Avverbi (adverbs) are words that describe verbs: e.g. Marco ascolta attentamente l’insegnante (Marco listens carefully to the teacher), Lucia parla correntemente tre lingue (Lucia speaks three languages fluently). Adverbs can also be used to reinforce an adjective or another adverb: e.g. questo maglione e’ veramente bello (this jumper is really beautiful); Giorgio guida troppo pericolosamente (Giorgio drives too dangerously). Many adverbs are constructed by adding the suffix –mente to the equivalent adjective, like the ending in ‘-ly’ in English: pericolosamente (dangerously), attentamente (carefully). Adverbs do not change, they don’t have gender or number.
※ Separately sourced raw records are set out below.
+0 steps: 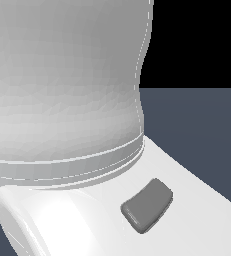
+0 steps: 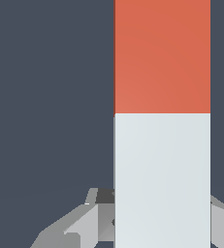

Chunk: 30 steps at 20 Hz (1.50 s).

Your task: Insert the peg into the horizontal hole in a box.

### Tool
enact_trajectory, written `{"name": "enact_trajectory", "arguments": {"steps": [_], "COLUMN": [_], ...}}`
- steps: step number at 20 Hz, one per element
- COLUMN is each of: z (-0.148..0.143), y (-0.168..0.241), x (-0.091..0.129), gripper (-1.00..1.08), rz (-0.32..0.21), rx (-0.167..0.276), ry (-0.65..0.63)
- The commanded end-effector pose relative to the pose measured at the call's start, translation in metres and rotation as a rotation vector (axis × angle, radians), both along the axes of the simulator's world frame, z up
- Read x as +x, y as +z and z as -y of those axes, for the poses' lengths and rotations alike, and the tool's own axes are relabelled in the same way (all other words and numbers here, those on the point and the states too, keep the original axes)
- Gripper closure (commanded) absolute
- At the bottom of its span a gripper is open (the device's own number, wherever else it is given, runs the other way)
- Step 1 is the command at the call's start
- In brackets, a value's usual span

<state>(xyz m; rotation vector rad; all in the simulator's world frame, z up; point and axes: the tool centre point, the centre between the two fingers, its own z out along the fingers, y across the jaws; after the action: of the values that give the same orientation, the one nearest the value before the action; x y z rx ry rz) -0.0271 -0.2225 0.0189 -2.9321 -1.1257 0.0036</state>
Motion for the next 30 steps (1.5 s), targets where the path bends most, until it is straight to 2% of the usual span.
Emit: {"name": "enact_trajectory", "arguments": {"steps": [1,9,18,24,30], "z": [-0.008,-0.061,-0.138,-0.162,-0.167], "y": [0.003,0.021,0.048,0.057,0.059], "x": [0.001,-0.002,-0.026,-0.039,-0.042], "gripper": [1.08,1.08,1.08,1.08,1.08], "rz": [0.002,0.003,0.003,0.002,0.002], "rx": [0.0,0.0,-0.001,0.0,0.0], "ry": [0.024,0.203,0.468,0.556,0.575]}}
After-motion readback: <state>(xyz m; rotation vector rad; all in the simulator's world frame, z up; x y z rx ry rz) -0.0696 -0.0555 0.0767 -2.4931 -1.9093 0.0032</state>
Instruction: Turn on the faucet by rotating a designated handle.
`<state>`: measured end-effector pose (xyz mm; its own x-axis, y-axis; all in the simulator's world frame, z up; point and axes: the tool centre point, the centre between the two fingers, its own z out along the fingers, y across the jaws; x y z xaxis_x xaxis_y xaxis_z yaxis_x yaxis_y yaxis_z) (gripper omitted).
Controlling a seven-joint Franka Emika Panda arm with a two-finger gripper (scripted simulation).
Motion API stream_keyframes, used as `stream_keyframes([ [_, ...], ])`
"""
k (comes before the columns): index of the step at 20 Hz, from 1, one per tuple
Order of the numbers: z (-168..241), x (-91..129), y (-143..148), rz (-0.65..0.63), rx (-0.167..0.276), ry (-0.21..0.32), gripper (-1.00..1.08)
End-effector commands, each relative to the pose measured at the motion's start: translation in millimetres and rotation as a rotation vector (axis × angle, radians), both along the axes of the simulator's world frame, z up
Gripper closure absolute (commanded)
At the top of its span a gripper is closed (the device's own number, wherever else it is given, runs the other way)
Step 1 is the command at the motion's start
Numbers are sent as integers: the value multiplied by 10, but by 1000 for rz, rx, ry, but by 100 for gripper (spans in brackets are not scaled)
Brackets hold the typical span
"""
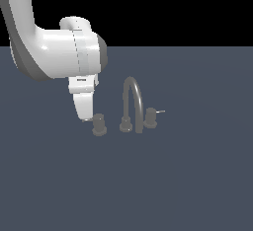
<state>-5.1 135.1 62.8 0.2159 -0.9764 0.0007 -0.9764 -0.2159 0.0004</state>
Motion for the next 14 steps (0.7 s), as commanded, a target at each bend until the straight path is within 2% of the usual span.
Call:
stream_keyframes([
  [1,1,-33,7,-1,0,0,108],
  [10,1,-351,100,-1,1,0,108],
  [11,1,-351,100,-1,1,0,108],
  [12,2,-258,58,-8,3,-10,108],
  [14,1,-325,37,-7,3,-8,108],
])
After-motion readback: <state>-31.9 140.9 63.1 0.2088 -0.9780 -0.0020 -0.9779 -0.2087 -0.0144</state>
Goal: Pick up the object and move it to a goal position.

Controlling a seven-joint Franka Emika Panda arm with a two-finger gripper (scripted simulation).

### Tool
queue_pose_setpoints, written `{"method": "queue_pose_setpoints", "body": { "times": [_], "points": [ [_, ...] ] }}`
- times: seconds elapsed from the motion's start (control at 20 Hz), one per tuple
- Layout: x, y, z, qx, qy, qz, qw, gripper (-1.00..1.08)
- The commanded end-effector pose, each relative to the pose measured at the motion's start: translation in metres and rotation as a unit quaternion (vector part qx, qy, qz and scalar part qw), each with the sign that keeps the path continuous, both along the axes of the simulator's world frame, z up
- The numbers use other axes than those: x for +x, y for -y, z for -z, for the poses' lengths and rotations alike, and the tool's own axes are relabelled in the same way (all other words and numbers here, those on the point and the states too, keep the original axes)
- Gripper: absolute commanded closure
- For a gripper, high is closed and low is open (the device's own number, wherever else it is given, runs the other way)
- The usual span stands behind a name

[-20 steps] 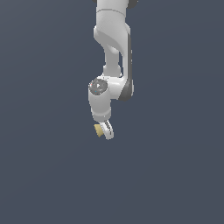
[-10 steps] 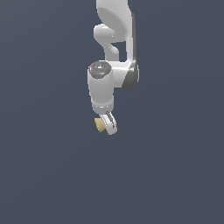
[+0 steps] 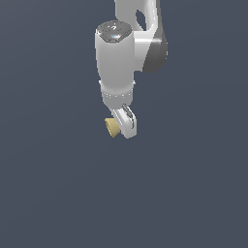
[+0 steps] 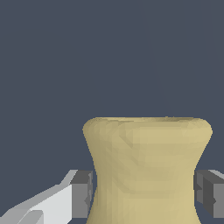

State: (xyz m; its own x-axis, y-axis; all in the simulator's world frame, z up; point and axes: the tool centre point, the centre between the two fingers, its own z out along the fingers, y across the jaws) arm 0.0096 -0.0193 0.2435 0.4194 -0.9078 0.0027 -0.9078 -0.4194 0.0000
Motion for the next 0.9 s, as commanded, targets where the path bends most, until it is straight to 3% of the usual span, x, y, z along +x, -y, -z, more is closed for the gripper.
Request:
{"method": "queue_pose_setpoints", "body": {
  "times": [0.0,0.85],
  "points": [
    [0.004,-0.004,-0.027,0.000,0.000,0.000,1.0000,1.08],
    [0.035,-0.030,-0.171,0.000,-0.001,-0.001,1.0000,1.08]
  ]
}}
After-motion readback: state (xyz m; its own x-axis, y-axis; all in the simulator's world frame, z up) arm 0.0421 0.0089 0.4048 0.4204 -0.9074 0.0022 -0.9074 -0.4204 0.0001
So, what are “bene, meglio, male, peggio, buono, migliore, cattivo e peggiore”?
Bene and male are adverbs and they mean ‘well’ and ‘bad/badly’: Lucia suona bene il violino (Lucia plays the violin well); questo lavoro e’ fatto male (this job is badly done). But with the definite articles, i.e. il Bene and il Male, they are nouns and mean “Good” and “Evil”. Similarly, we can use them with the indefinite article, i.e. un bene, un male, meaning “it’s a good thing/a bad thing”: ‘e’ un bene che tu sei arrivato perche’ ho bisogno del tuo aiuto’ (it’s a good thing that you have arrived because I need your help).
Buono and cattivo are adjectives meaning “good” and “bad”: e.g. Mario ha fatto un buon lavoro (Mario did a good job), oggi il tempo e’ cattivo (today the weather is bad). For more detailed explanations of their meaning and uses see my past blogs The Good the Bad and the Ugly and Buono o Bello .
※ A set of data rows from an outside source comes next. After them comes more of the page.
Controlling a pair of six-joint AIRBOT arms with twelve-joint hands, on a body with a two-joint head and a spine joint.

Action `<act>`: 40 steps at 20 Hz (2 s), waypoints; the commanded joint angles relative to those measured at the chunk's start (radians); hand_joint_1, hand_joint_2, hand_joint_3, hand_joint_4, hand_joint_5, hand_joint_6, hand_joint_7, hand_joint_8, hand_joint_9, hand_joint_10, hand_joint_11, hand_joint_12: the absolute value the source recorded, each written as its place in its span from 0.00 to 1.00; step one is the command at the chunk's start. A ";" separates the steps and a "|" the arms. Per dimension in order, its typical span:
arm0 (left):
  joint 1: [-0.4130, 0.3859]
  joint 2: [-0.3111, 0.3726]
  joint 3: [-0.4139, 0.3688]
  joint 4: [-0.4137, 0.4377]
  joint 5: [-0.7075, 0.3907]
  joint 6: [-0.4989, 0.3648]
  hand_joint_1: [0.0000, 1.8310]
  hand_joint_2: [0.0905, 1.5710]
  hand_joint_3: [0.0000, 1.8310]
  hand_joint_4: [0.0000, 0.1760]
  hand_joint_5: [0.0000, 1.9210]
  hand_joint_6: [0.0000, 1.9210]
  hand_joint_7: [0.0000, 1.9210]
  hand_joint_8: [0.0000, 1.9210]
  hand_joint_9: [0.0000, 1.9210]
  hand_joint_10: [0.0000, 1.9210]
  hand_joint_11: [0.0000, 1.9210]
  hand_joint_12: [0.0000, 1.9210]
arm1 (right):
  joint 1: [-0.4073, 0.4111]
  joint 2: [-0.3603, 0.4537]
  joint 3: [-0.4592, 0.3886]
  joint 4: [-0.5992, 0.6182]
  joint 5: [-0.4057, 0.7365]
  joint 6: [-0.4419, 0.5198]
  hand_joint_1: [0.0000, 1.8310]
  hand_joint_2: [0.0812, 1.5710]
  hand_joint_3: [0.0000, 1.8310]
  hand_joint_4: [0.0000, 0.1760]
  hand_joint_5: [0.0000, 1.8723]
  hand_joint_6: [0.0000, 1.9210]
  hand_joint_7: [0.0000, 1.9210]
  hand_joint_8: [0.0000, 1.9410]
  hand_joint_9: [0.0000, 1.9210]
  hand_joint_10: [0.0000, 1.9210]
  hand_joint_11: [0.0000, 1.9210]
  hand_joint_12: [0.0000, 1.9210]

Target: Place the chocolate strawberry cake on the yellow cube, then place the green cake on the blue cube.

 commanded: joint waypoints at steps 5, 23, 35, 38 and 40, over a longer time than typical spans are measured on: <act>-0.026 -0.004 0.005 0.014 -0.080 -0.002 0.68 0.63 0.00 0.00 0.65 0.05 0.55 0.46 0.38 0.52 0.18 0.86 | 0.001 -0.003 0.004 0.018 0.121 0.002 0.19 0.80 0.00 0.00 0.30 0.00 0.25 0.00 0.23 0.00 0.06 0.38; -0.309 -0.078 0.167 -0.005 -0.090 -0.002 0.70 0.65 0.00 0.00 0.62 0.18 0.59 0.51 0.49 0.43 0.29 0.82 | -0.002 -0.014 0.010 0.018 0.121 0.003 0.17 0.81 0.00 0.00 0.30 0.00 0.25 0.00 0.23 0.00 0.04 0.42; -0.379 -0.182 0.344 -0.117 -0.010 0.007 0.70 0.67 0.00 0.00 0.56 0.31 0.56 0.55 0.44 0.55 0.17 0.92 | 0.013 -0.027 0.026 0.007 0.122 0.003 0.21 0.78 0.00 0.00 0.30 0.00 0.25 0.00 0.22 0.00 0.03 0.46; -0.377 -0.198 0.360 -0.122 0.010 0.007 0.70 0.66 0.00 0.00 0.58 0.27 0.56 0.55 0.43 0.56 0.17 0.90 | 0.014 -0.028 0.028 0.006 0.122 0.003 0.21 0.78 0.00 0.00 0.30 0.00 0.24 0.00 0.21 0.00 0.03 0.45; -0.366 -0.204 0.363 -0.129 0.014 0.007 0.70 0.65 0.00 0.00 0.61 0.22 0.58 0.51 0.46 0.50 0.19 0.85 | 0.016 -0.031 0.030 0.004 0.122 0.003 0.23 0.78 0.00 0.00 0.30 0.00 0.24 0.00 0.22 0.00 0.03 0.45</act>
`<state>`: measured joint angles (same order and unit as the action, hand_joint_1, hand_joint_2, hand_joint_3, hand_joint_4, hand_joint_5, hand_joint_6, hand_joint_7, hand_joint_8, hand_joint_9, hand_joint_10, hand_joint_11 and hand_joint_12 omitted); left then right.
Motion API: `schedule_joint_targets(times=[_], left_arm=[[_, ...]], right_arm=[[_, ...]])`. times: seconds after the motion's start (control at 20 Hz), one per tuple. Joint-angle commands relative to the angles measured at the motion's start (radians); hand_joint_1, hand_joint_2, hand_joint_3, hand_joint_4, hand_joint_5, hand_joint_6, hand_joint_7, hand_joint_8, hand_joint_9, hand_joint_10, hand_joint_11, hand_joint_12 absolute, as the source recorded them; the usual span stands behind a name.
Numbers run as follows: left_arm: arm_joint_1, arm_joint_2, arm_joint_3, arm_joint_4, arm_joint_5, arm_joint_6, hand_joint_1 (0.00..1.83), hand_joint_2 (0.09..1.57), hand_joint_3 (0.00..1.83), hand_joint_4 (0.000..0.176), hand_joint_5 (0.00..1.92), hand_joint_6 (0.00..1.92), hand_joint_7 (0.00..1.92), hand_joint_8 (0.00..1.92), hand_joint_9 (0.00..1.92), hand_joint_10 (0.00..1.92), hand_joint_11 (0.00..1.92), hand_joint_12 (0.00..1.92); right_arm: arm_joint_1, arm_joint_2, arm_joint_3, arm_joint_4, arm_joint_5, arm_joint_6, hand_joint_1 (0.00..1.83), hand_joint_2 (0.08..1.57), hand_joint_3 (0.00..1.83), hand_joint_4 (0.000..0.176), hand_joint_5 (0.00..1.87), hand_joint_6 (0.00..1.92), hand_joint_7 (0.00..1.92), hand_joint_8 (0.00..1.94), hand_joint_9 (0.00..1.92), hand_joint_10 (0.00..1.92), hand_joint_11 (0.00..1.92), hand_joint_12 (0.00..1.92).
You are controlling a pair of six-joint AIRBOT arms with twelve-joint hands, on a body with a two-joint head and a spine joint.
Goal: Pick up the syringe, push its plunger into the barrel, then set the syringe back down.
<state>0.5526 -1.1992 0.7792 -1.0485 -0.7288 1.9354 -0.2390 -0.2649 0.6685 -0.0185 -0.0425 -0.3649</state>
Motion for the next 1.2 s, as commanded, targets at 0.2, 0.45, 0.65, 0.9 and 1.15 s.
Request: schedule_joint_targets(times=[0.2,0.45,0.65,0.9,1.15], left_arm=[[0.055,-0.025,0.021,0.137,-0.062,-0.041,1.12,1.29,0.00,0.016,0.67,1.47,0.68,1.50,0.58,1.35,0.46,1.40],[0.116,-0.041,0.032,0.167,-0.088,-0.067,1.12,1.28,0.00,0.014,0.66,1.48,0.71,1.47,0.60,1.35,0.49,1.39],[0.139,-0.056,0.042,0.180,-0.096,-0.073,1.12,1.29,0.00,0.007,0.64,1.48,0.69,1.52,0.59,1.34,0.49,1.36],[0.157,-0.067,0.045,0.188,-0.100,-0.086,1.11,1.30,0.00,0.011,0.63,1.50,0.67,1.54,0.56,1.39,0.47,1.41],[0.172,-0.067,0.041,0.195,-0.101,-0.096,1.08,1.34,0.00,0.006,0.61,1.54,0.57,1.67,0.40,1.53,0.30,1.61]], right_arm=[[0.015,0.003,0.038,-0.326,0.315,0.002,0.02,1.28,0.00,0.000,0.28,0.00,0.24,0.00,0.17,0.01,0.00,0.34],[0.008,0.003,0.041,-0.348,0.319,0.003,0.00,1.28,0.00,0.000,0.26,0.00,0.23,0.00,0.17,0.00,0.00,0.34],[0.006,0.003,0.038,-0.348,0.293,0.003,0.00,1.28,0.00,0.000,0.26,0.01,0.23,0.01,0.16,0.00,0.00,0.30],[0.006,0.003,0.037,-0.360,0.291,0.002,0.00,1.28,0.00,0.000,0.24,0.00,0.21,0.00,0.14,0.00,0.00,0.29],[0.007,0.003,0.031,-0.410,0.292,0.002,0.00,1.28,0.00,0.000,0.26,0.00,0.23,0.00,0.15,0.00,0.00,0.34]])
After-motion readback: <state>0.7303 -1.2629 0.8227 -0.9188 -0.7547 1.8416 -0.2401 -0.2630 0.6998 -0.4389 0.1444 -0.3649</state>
Migliore and peggiore are adjectives, in particular they are the comparative and superlative forms of buono and cattivo: migliore means “better” or “the best”, and peggiore means “worse” or “the worst”. Queste scarpe sono migliori di quelle (these shoes are better than those), questo e’ il libro migliore che abbia mai letto (this is the best book I’ve ever read), questo vino e’ peggiore di quello (this wine is worse than that one), questo e’ il peggiore film che abbia mai visto (this is the worst film I’ve ever seen).
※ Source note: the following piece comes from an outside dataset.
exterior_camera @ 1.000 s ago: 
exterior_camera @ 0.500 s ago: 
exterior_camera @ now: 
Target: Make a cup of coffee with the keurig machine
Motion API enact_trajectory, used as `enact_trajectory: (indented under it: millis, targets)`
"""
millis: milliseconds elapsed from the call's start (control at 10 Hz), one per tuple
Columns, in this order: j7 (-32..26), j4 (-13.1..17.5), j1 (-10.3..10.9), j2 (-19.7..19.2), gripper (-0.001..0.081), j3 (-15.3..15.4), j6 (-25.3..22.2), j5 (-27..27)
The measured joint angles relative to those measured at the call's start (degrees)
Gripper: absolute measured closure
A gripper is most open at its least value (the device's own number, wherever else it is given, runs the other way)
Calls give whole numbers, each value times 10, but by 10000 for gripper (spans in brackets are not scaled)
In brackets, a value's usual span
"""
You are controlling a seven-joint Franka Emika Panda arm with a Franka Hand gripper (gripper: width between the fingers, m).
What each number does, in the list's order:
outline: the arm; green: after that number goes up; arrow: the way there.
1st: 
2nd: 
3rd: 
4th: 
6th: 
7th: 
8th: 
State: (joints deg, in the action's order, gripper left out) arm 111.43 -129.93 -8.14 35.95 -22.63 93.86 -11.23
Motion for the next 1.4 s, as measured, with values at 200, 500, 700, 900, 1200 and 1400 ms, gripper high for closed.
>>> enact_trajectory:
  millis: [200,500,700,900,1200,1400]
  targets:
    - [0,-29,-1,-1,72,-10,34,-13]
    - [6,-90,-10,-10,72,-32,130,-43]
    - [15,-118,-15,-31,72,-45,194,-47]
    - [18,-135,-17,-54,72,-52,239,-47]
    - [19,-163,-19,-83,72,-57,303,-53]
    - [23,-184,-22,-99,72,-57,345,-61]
Meglio and peggio are adverbs, in particular they are the comparative forms of bene and male: meglio means “better” and peggio means “worse”. Lucia suona il violino meglio di Laura (Lucia plays the violin better than Laura), Laura suona il violino peggio di Lucia (Laura plays the violin worse than Lucia). Meglio and peggio are commonly used in expressions such as: e’ meglio (it’s better) / e’ peggio (it’s worse): e’ meglio partire domani (it’s better to leave tomorrow), e’ peggio andare in macchina che in autobus (it’s worse going in the car than by bus). In modern Italian you will often hear meglio and peggio used in place of the more grammatically correct migliore and peggiore when they follow the verb e’ e.g. il maglione rosso e’ meglio di quello blu, instead of il maglione rosso e’ migliore di quello blu (the red jumper is better than the blue one), questo vino e’ peggio di quello instead of questo vino e’ peggiore di quello (this wine is worse than that one).
I hope I’ve helped to clarify some points, or have I made them as clear as mud?